ZOOM : Ces Européens dans les « limbes »
« Le Brexit, c’est aussi un drame humain. » L’écrivaine Véronique David-Martin vient de fêter ses trente années de résidence permanente Outre-Manche. Mariée à un Britannique, mère de trois enfants, elle a fait partie des « bébés Erasmus », elle qui, en 1987, a été du tout premier voyage. Vivant à Bath, elle est devenue depuis le référendum l’une des voix de ces « millions de personnes confrontées à l’incertitude quant à leur avenir ».
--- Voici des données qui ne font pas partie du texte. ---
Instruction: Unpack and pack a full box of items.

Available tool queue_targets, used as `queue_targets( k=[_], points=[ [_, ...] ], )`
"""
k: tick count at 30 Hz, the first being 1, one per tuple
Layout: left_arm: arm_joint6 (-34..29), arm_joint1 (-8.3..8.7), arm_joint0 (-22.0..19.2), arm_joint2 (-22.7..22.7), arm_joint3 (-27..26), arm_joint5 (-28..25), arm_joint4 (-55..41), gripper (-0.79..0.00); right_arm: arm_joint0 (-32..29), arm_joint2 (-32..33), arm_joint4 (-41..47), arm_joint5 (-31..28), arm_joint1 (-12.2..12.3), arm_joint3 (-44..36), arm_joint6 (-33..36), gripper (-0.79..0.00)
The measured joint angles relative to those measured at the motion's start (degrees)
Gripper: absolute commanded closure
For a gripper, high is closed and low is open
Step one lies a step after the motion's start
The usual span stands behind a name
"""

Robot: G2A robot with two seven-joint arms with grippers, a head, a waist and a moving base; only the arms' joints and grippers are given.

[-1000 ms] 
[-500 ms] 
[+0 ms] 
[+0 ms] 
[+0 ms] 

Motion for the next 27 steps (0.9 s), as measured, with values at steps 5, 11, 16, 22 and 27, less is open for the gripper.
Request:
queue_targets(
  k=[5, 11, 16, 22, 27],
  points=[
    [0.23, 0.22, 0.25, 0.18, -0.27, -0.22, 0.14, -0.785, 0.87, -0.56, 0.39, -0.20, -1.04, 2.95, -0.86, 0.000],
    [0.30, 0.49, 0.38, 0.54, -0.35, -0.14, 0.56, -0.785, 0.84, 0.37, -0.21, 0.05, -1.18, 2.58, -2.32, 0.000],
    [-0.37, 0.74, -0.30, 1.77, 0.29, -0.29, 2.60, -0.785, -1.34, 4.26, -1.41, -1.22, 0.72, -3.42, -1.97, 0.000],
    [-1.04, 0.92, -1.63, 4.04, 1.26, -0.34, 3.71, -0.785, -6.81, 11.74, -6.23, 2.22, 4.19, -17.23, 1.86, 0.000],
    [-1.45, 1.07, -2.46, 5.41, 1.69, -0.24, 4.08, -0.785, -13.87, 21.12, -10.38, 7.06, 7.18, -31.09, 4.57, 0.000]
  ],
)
Avec une amie interprète italienne, Elena Remigi, elle a piloté la publication d’un livre de témoignages de citoyens européens vivant en Grande-Bretagne dont les vies ont été bouleversées (In Limbo - Dans les limbes). « Loin de Londres, on voit s’accélérer le Brexode. Nous avons peur de devenir des sous-citoyens, avec des droits inférieurs aux autres. Si on devient illégaux, on perd tout. » Le dossier est aujourd’hui entre les mains de la diplomatie française, et notamment du sénateur (UDI) représentant les Français de l’étranger, Olivier Cadic.
En chiffres : des British bientôt Frenchies
Les Britanniques se bousculent pour devenir français. Selon une source consulaire, les demandes de nationalité ont bondi de 300 % en 2018, après un premier saut de 130 % en 2017. Au-delà de ces centaines de nouveaux passeports, « ce sont toutes les démarches d’actes civils qui sont en forte augmentation », souligne-t-on à l’ambassade de France à Londres.